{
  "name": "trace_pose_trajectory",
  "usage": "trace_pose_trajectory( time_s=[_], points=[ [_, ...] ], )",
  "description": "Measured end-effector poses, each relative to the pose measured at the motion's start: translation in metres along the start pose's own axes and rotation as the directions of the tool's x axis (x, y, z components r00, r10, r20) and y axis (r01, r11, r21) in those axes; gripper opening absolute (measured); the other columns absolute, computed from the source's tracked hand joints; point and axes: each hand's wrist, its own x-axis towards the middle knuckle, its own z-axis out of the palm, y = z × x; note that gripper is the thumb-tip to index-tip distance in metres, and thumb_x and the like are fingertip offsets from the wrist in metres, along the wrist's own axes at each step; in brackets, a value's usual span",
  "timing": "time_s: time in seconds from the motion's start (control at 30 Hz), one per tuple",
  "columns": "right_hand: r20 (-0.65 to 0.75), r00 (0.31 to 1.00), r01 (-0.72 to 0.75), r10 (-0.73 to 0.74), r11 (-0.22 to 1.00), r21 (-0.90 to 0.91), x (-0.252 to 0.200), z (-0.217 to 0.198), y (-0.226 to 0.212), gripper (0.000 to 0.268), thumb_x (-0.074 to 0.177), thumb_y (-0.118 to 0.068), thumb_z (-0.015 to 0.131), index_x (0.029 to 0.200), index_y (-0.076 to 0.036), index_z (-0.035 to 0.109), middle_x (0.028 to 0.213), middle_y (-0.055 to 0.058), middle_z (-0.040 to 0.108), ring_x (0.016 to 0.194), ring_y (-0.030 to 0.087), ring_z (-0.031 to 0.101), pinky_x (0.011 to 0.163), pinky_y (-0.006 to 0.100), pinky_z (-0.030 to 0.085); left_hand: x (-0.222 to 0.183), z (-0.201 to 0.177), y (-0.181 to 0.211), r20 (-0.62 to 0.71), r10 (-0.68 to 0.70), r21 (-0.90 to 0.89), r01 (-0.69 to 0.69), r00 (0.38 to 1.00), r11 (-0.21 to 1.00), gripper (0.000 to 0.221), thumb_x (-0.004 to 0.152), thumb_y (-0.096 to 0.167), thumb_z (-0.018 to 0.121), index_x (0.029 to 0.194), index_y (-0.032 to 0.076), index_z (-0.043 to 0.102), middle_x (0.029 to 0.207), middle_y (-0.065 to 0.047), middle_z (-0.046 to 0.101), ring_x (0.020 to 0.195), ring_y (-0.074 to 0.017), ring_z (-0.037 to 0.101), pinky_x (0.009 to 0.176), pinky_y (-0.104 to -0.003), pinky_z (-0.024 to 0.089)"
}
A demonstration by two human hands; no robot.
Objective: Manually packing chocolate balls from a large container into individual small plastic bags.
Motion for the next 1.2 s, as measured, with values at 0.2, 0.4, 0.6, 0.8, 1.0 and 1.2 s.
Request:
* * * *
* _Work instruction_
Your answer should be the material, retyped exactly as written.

* _Response below_
{
  "name": "trace_pose_trajectory",
  "usage": "trace_pose_trajectory( time_s=[_], points=[ [_, ...] ], )",
  "description": "Measured end-effector poses, each relative to the pose measured at the motion's start: translation in metres along the start pose's own axes and rotation as the directions of the tool's x axis (x, y, z components r00, r10, r20) and y axis (r01, r11, r21) in those axes; gripper opening absolute (measured); the other columns absolute, computed from the source's tracked hand joints; point and axes: each hand's wrist, its own x-axis towards the middle knuckle, its own z-axis out of the palm, y = z × x; note that gripper is the thumb-tip to index-tip distance in metres, and thumb_x and the like are fingertip offsets from the wrist in metres, along the wrist's own axes at each step; in brackets, a value's usual span",
  "timing": "time_s: time in seconds from the motion's start (control at 30 Hz), one per tuple",
  "columns": "right_hand: r20 (-0.65 to 0.75), r00 (0.31 to 1.00), r01 (-0.72 to 0.75), r10 (-0.73 to 0.74), r11 (-0.22 to 1.00), r21 (-0.90 to 0.91), x (-0.252 to 0.200), z (-0.217 to 0.198), y (-0.226 to 0.212), gripper (0.000 to 0.268), thumb_x (-0.074 to 0.177), thumb_y (-0.118 to 0.068), thumb_z (-0.015 to 0.131), index_x (0.029 to 0.200), index_y (-0.076 to 0.036), index_z (-0.035 to 0.109), middle_x (0.028 to 0.213), middle_y (-0.055 to 0.058), middle_z (-0.040 to 0.108), ring_x (0.016 to 0.194), ring_y (-0.030 to 0.087), ring_z (-0.031 to 0.101), pinky_x (0.011 to 0.163), pinky_y (-0.006 to 0.100), pinky_z (-0.030 to 0.085); left_hand: x (-0.222 to 0.183), z (-0.201 to 0.177), y (-0.181 to 0.211), r20 (-0.62 to 0.71), r10 (-0.68 to 0.70), r21 (-0.90 to 0.89), r01 (-0.69 to 0.69), r00 (0.38 to 1.00), r11 (-0.21 to 1.00), gripper (0.000 to 0.221), thumb_x (-0.004 to 0.152), thumb_y (-0.096 to 0.167), thumb_z (-0.018 to 0.121), index_x (0.029 to 0.194), index_y (-0.032 to 0.076), index_z (-0.043 to 0.102), middle_x (0.029 to 0.207), middle_y (-0.065 to 0.047), middle_z (-0.046 to 0.101), ring_x (0.020 to 0.195), ring_y (-0.074 to 0.017), ring_z (-0.037 to 0.101), pinky_x (0.009 to 0.176), pinky_y (-0.104 to -0.003), pinky_z (-0.024 to 0.089)"
}
A demonstration by two human hands; no robot.
Objective: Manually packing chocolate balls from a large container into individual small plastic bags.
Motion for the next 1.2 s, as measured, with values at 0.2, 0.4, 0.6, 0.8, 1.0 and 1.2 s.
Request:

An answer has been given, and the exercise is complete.